Make an exact copy of the lines starting at the top of the listing below and ending at the line that contains "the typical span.", inclusive.

Raw data: Begin

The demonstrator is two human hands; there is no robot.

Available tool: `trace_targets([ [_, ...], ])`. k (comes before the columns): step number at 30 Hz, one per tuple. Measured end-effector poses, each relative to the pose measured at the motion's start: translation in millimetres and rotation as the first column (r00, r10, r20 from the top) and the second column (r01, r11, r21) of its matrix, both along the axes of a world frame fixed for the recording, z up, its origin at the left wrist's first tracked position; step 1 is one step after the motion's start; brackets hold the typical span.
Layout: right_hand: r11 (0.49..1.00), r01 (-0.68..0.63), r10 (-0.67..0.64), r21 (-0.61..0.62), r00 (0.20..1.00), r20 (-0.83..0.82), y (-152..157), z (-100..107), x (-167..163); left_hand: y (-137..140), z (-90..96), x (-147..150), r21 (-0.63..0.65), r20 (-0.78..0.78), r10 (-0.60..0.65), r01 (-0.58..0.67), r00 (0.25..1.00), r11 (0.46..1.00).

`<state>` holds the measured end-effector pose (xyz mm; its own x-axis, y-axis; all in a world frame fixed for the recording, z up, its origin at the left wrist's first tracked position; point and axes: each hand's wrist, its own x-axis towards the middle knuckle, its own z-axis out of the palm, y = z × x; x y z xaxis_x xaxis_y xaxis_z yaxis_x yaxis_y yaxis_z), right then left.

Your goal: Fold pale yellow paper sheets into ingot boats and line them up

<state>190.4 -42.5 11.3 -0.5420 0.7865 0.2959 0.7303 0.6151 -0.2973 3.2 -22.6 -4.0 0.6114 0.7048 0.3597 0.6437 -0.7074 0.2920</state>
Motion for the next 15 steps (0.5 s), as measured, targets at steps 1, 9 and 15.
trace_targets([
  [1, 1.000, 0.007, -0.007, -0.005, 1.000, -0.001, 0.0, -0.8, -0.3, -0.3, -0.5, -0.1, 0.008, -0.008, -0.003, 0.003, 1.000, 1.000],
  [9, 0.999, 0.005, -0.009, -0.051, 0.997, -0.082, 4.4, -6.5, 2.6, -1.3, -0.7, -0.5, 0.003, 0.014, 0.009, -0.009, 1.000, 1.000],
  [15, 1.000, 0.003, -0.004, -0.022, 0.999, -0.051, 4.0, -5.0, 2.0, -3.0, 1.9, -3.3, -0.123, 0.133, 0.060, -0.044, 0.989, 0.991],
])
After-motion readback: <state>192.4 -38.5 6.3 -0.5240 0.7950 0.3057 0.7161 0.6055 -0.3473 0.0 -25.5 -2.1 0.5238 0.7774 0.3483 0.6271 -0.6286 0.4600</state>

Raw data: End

# [Result of this exercise]
The demonstrator is two human hands; there is no robot.

Available tool: `trace_targets([ [_, ...], ])`. k (comes before the columns): step number at 30 Hz, one per tuple. Measured end-effector poses, each relative to the pose measured at the motion's start: translation in millimetres and rotation as the first column (r00, r10, r20 from the top) and the second column (r01, r11, r21) of its matrix, both along the axes of a world frame fixed for the recording, z up, its origin at the left wrist's first tracked position; step 1 is one step after the motion's start; brackets hold the typical span.

With the output given, the exercise is complete.